Is there any real competition when it comes to enterprise search? Articles like this one in ComputerWorld make good points but also foster the idea that this could be a differentiator for buyers: Yahoo deal puts IBM, Microsoft in enterprise search pickle, by Juan Carlos Perez, August 4, 2009.

I wrote about the IBM launch of the OmniFind suite of search products a couple of years ago with positive comments. The reality ended up being quite different as I noted later. Among the negatives were three that stand out in my mind. First, free (as in the IBM OmniFind Yahoo no-charge edition) is rarely attractive to serious enterprises looking for a well-supported product. Second, the substantial computing overhead for the free product was significant enough that some SMBs I know of were turned off; the costs associated with the hardware and support it would require offset “free.” Third, my understanding that the search architecture for the free product would provide seamless upgrades to IBM’s other OmniFind products was wrong. Each subsequent product adoption would require the same “rip and replace” that Steve Arnold describes in his report, Beyond Search. It is hard to believe that IBM got much traction out of this offering from the enterprise search market at large. Does anyone know if there was really any head-to-head competition between IBM and other search vendors over this product?

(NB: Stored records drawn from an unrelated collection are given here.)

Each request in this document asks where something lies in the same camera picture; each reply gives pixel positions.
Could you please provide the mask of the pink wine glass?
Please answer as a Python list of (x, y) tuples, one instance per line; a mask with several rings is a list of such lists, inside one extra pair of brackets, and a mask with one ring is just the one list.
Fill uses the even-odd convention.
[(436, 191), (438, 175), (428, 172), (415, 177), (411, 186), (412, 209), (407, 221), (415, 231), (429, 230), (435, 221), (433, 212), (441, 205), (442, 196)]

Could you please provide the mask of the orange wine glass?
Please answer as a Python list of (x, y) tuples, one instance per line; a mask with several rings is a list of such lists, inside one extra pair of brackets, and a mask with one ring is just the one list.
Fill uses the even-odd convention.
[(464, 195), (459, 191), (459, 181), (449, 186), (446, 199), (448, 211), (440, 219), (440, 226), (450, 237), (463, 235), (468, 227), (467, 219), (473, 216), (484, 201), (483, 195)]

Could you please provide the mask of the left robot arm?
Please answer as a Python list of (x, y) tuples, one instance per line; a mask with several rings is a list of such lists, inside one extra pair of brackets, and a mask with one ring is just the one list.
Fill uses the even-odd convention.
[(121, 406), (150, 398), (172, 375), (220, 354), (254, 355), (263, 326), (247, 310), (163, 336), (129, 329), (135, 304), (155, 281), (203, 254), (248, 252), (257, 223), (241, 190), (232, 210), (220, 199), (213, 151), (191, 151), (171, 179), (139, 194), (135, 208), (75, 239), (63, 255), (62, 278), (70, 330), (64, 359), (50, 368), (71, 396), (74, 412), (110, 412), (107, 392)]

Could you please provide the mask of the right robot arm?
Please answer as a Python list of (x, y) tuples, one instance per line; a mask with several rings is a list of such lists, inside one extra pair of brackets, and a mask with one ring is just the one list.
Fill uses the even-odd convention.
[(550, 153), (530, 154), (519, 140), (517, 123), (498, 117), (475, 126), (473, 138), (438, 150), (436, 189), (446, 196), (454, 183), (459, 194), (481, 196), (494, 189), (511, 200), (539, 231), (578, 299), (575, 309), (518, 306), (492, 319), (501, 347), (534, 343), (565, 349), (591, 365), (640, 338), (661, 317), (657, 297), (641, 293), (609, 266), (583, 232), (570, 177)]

On the other hand, does the Microsoft Express Search offering appeal to enterprises other than the traditional Microsoft shop? If Microsoft Express Search went away, it would probably be replaced by some other Microsoft search variation with inconvenience to the customer who needs to rip and replace and left on his own to grumble and gripe. What else is new? The same thing would happen with IBM Yahoo OmniFind users and they would adapt.

I’ve noticed that free and cheap products may become heavily entrenched in the marketplace but not among organizations likely to upgrade any time soon. Once enterprises get immersed in a complex implementation (and search done well does require that) they won’t budge for a long, long time, even if the solution is less than optimal. By the time they are compelled to upgrade they are usually so wedded to their vendor that they will accept any reasonable offer to upgrade that the vendor offers. Seeking competitive options is really difficult for most enterprises to pursue without an overwhelmingly compelling reason.

This additional news item indicates that Microsoft is still trying to get their search strategy straightened out with another new acquisition, Applied Discovery Selects Microsoft FAST for Advanced E-Discovery Document Search. E-discovery is a hot market in legal, life sciences and financial verticals but firms like ISYS, Recommind, Temis, and ZyLab are already doing well in that arena. It will take a lot of effort to displace those leaders, even if Microsoft is the contender. Enterprises are looking for point solutions to business problems, not just large vendors with a boatload of poorly differentiated products. There is plenty of opportunity for specialized vendors without going toe-to-toe with the big folks.